People are generally living longer. This is good news! We have more time to do things we want to do, go to places we want to go, and spend time with people we want to spend time with. Longevity, however, does come with challenges, and one of them is the possibility of experiencing cognitive decline in the later stages of life.
Cognitive decline can adversely affect one’s decision-making abilities. It poses significant risk not only to one’s health but also to one’s financial well-being. Many associate cognitive decline with its most severe forms, dementia or Alzheimer’s, but it can also occur in less severe forms often referred to as mild cognitive impairment. A study on Cognitive Impairment in the U.S. published in the National Institute of Health estimated that two out of three Americans could suffer from some form of cognitive decline in their lifetime, with 37% of women and 24% of men experiencing some form of dementia. In a different study conducted by Vanguard, investors underestimated the likelihood of experiencing cognitive decline, associating it with dementia rather than the more common, though less severe forms of impairment. In other words, many of us tend to underestimate our susceptibility to cognitive decline. This is just one reason why it’s important to understand the risks and put preparations in place to manage them.

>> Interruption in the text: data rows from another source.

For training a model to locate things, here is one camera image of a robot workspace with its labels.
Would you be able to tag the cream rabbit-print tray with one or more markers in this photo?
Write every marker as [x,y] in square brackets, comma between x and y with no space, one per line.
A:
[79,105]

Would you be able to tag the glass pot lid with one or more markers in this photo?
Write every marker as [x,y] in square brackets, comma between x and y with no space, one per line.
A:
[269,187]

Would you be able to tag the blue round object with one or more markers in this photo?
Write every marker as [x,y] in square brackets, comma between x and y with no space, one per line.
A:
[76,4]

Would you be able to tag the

In fact, a fundamental part of financial and retirement planning involves managing risks – hoping for the best but preparing for the worst. Cognitive decline is one of these risks, because financial decisions made under the effects of impairment can lead to undesirable consequences and even derail an otherwise sound financial plan. Fortunately, there are steps you can take to mitigate these risks in the event of impairment or incapacity.

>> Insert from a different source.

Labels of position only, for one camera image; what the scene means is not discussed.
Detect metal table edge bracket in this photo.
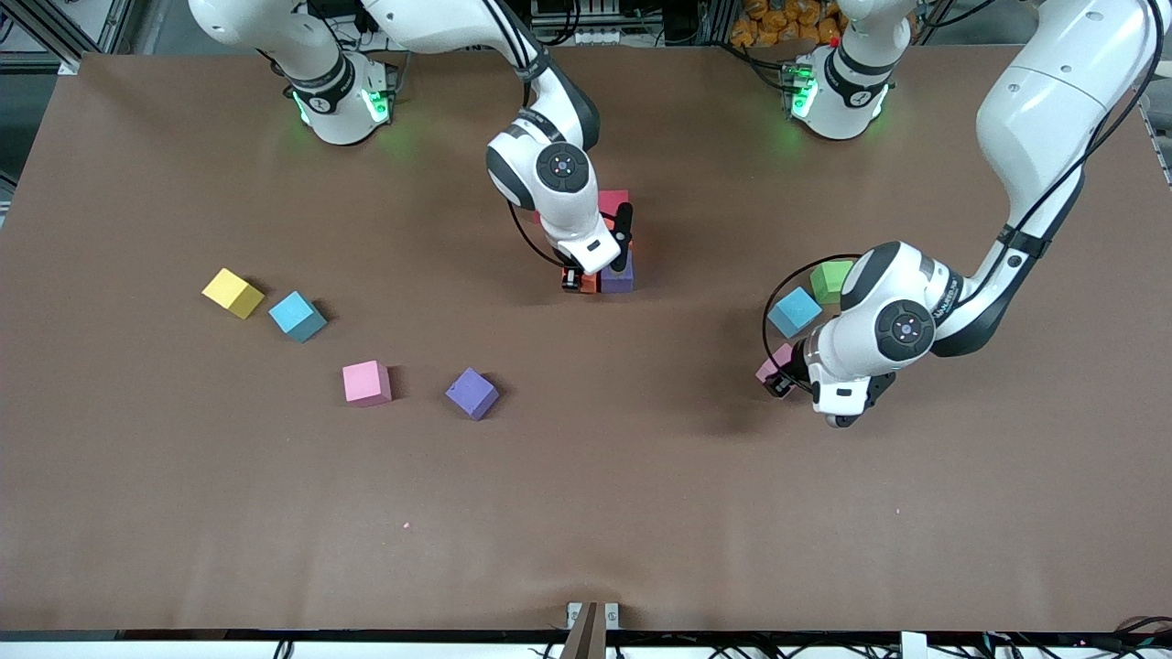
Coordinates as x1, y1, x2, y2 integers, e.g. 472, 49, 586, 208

1. Obtain or update appropriate documents to permit others to step in if/when necessary. This includes establishing a financial power of attorney, healthcare power of attorney and living will, and potentially certain types of trusts. Powers of attorney grant an appointed agent the ability to make decisions on behalf of an individual in the event of incapacity. A power of attorney should be granted to someone you trust to act in your best interest in the event you cannot do so. A trust may also be set up to direct the management of your assets according to your wishes. A trustee will manage the assets according to the terms you specify in the trust. This can also be a family member or close individual, a corporate trustee with experience managing trusts, or a combination of both. It is important to work with a qualified attorney experienced in estate planning or elder law to help with these legal documents.

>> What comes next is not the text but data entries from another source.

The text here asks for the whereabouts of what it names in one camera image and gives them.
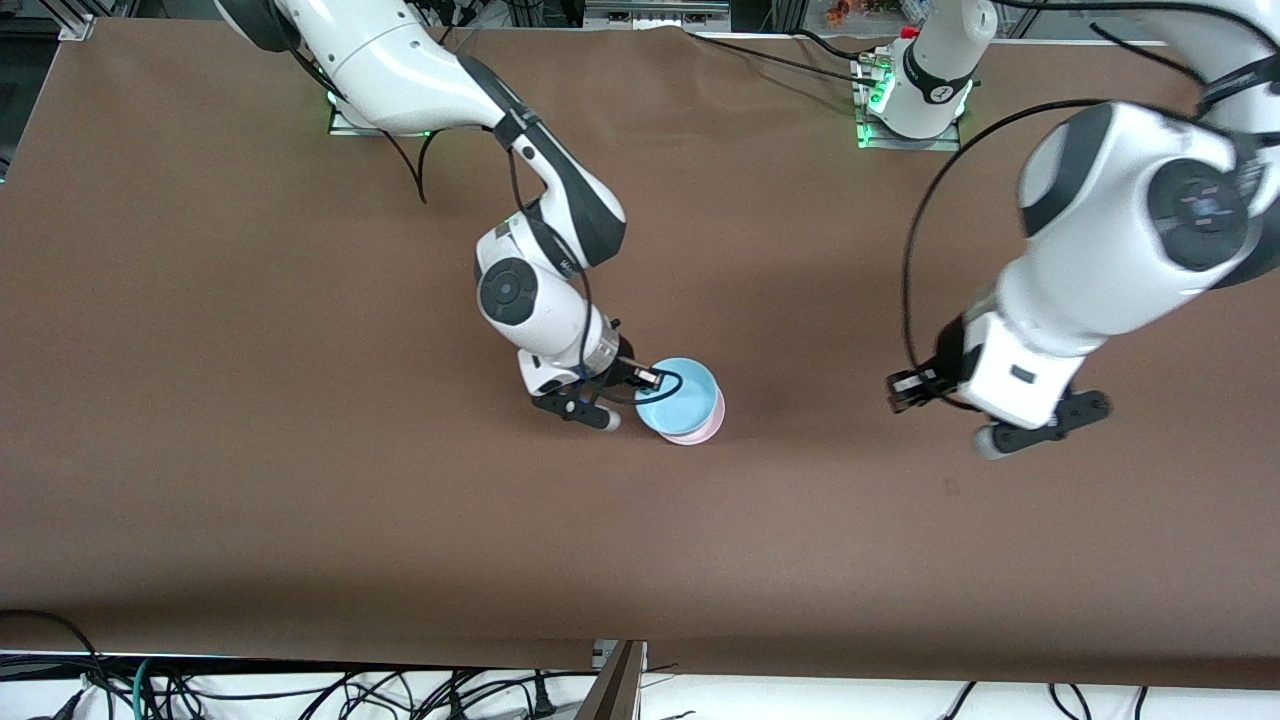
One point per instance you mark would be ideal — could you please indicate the aluminium frame profile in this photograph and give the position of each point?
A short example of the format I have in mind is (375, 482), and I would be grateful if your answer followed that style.
(78, 27)

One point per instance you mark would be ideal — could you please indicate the metal table bracket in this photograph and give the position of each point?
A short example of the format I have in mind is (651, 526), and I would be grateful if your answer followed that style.
(606, 653)

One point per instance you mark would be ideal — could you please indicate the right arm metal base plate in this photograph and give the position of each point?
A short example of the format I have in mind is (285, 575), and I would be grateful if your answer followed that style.
(345, 126)

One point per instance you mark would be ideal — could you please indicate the brown table cover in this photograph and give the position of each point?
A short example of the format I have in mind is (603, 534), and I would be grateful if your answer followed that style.
(300, 450)

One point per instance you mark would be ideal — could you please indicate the light blue plastic bowl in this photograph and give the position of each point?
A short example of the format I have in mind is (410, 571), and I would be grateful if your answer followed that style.
(692, 402)

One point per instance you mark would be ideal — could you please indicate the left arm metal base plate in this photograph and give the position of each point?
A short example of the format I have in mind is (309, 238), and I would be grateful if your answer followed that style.
(900, 143)

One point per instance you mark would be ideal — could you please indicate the white plastic bowl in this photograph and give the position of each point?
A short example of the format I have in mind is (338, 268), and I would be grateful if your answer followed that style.
(689, 441)

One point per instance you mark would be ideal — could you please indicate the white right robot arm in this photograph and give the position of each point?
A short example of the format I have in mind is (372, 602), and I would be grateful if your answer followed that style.
(400, 60)

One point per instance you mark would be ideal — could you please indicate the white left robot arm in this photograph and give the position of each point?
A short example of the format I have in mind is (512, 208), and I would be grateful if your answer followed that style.
(1120, 230)

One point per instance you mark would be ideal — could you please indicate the pink plastic bowl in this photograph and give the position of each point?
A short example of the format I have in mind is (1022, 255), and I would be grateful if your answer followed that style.
(709, 425)

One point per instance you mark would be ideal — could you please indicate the grey power strip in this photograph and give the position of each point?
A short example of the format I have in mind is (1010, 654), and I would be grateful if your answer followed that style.
(655, 12)

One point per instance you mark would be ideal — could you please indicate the brown wooden beam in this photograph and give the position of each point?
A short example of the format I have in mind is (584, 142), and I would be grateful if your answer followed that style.
(612, 690)

2. Establish trusted contacts with your financial professionals and account custodians. This will enable your financial professionals to contact an individual whom you trust in the event that you are unable to be contacted or if the professional suspects you to be at risk of financial exploitation. A trusted contact may be a spouse, close family member, or other person on whom you can rely to act in your best interest. It is important to note that just because someone is a trusted contact, this alone does not give them the ability to make decisions on your account. Rather, a trusted contact is someone who will simply be informed if abuse or cognitive impairment is suspected.
3. Have a plan in place for care. Arguably most important is having a plan for assistance with day-to-day activities, depending on the severity of impairment. Everyone’s situation is different. Some may have family members willing to donate their time to provide care. Others may need to rely on hired care. If the latter, it is important to consider the costs of long-term care, as these expenses are typically not covered by Medicare or other primary health plans.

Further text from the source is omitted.